Reputation:
I would like to do set difference between 2 integer lists, which allow repetitions in haskell.
So in case of having [1,2,1,4,3] [1,2,4]
, the difference would be [1,3]
Currently I can do it via the normal \\
operator listA \\ listB
.
But the problem is this too slow.
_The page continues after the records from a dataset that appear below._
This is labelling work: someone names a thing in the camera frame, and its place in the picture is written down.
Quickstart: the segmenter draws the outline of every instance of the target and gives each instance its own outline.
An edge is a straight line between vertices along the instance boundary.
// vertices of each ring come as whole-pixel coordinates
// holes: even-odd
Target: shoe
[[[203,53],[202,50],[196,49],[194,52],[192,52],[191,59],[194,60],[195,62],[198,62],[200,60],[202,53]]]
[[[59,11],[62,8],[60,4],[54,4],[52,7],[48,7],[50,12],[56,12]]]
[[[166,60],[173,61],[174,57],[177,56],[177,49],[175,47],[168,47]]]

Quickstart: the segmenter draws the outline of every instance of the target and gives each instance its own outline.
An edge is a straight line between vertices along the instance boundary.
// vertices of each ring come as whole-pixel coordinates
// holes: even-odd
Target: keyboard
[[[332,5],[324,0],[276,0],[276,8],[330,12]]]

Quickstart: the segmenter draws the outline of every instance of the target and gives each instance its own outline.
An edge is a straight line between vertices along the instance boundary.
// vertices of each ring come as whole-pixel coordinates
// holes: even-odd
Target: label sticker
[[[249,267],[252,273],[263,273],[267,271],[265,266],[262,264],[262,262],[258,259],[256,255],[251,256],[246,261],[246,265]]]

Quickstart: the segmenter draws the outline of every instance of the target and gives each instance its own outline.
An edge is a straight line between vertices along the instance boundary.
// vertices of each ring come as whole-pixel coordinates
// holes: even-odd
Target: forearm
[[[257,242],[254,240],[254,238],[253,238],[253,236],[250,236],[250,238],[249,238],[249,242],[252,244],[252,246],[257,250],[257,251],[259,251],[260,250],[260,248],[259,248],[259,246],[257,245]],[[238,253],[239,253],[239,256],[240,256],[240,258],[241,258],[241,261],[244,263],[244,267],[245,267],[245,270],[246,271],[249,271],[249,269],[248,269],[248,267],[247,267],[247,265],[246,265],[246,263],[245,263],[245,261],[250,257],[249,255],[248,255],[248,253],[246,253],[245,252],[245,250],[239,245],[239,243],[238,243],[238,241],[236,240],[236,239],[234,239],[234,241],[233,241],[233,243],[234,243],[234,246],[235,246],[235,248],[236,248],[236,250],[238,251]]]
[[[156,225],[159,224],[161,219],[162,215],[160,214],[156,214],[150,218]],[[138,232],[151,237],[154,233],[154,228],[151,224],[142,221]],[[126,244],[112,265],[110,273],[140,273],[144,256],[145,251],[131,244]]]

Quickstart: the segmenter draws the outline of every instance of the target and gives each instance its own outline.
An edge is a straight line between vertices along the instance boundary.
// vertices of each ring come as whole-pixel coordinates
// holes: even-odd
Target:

As integers are in ord group it can be done faster.
I am aware of the Data.Multiset
module, which would do it faster, but is there a native way to do it on lists without the Data.Multiset
module?
Upvotes: 4
Views: 724
Reputation:
As I could not use Data.MultiSet
I needed to imeplement my own solution via lists, so I will post the solution.
In order to get the set difference of two lists with repetitons, we first need to group the numbers together, to get the amount of repetitions of each number:
tupleGroup [] _ = []
tupleGroup (hd:tl) (x, y)
| hd == x = (x, succ y) : tupleGroup tl (x, succ y)
| otherwise = (hd, 1) : tupleGroup tl (hd, 1)
group' [] = []
group' (hd:tl) = tupleGroup tl (hd, 1)
In order to call the helper function group' we first need to sort the list, as tupleGroup needs a sorted list.
Next function is the difference function, in which we supply the grouped lists:
difference [] [] = []
difference (hd:tl) [] = fst hd : difference tl []
difference [] (hd:tl) = []
difference (hd1:tl1) (hd2:tl2)
| x1 == x2 && y1 > y2 = x1 : difference tl1 tl2
| x1 == x2 = difference tl1 tl2
| x1 < x2 = x1 : difference tl1 (hd2:tl2)
| otherwise = difference (hd1:tl1) tl2
where
x1 = fst hd1
x2 = fst hd2
y1 = snd hd1
y2 = snd hd2
The function will return a list of all numbers, which the repetition count is bigger in the first list, than in the second one.
Upvotes: 1
Reputation: 39390
As integers are in ord group it can be done faster.
Yes, but it requires building a sorted index. And that's pretty much what Data.Multiset
is doing. You could of course write an operation that does that manually, but you'd be effectively reimplementing Multiset
by then.
Upvotes: 6